▶ [WHAT TO DO] Scan the data below for the string "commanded". Show every line where it turns up.

Segment Start: RECORDS TO PROCESS

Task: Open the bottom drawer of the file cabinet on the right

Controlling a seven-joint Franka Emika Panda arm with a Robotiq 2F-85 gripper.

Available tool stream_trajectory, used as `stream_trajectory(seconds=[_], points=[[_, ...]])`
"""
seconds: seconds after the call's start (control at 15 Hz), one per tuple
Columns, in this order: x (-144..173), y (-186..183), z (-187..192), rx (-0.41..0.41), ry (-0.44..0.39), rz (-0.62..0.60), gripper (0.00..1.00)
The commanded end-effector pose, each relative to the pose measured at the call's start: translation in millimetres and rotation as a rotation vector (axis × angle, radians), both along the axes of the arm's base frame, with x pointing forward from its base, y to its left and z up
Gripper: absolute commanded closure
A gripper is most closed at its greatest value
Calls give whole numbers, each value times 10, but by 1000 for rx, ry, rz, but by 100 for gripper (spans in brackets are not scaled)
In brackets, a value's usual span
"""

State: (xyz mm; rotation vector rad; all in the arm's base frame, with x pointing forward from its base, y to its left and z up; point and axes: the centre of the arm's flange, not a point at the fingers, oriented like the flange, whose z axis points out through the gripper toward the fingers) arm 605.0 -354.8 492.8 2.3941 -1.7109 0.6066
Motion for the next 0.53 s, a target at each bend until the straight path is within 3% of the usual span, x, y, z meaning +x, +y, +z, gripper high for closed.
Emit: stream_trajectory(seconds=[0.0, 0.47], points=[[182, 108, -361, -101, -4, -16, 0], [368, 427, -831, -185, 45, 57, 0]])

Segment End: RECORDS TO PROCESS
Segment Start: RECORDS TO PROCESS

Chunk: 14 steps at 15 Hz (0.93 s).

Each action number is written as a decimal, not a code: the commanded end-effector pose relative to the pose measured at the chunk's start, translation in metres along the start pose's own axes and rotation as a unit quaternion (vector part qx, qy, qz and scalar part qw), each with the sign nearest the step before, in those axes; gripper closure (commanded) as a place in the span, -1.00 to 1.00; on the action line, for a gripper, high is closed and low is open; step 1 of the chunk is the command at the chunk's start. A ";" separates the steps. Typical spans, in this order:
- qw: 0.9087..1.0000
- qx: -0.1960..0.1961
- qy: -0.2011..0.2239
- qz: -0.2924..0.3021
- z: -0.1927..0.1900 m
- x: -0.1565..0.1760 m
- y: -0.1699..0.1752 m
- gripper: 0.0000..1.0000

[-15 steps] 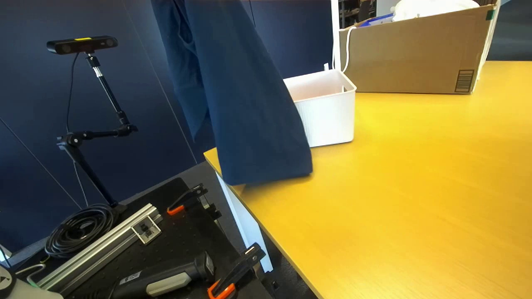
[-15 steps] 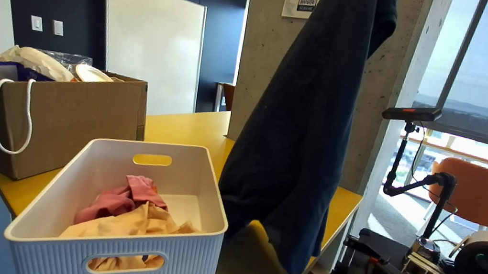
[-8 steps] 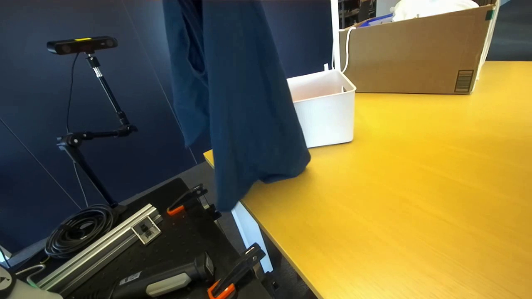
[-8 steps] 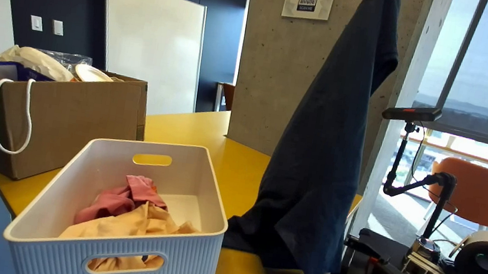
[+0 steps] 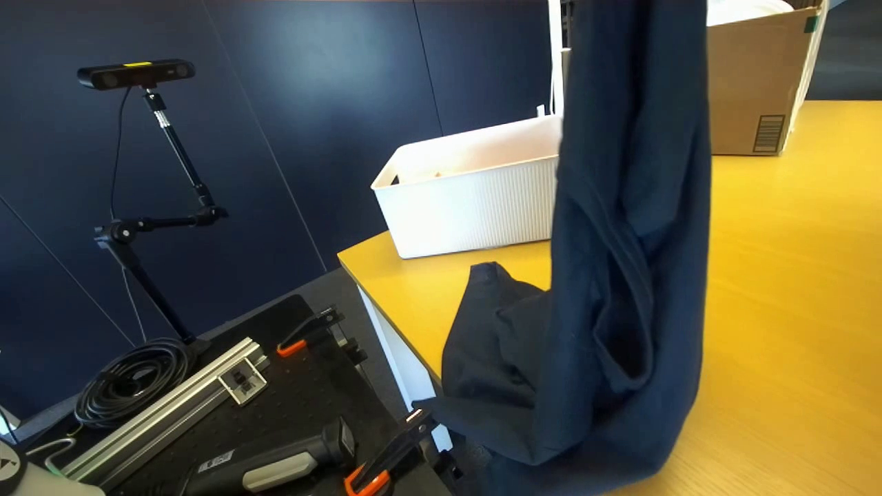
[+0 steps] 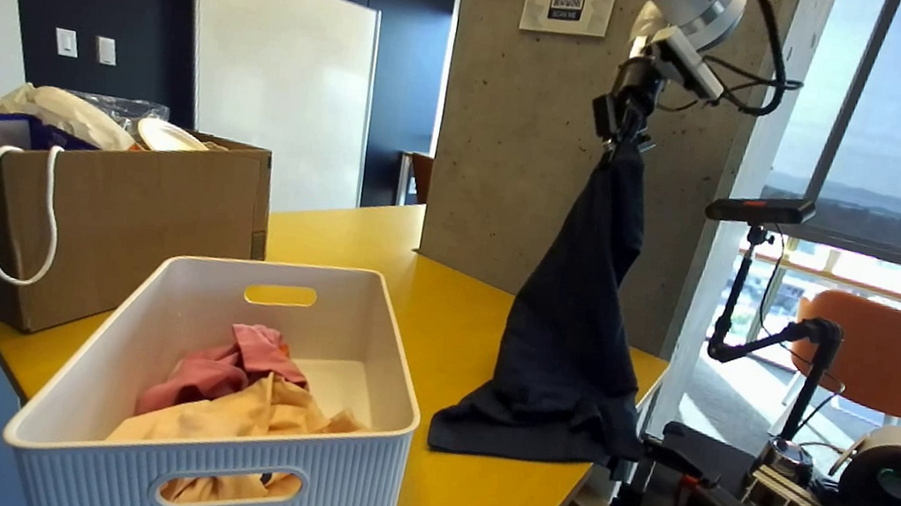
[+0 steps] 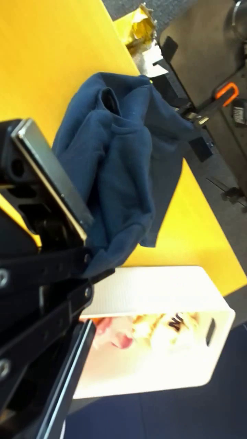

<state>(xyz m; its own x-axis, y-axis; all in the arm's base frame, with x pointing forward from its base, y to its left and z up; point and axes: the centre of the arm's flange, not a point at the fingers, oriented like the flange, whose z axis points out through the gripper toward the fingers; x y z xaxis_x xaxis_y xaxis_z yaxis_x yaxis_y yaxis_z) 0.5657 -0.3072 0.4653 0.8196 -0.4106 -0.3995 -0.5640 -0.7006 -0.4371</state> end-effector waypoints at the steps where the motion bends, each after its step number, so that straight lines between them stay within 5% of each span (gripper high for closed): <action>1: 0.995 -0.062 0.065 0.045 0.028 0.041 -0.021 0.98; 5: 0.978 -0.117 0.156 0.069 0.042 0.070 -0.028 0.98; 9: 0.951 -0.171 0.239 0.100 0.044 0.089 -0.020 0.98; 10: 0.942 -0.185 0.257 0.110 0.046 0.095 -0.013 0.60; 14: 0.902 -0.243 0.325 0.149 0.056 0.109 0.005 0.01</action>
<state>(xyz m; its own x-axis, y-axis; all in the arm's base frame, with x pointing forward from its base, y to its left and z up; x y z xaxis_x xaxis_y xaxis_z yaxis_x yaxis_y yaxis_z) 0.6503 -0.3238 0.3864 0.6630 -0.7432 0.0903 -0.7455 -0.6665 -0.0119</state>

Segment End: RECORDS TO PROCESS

▶ [RESULT FOR THIS EXERCISE]
The commanded end-effector pose, each relative to the pose measured at the call's start: translation in millimetres and rotation as a rotation vector (axis × angle, radians), both along the axes of the arm's base frame, with x pointing forward from its base, y to its left and z up
Gripper: absolute commanded closure
Each action number is written as a decimal, not a code: the commanded end-effector pose relative to the pose measured at the chunk's start, translation in metres along the start pose's own axes and rotation as a unit quaternion (vector part qx, qy, qz and scalar part qw), each with the sign nearest the step before, in those axes; gripper closure (commanded) as a place in the span, -1.00 to 1.00; on the action line, for a gripper, high is closed and low is open; step 1 of the chunk is the command at the chunk's start. A ";" separates the steps. Typical spans, in this order:

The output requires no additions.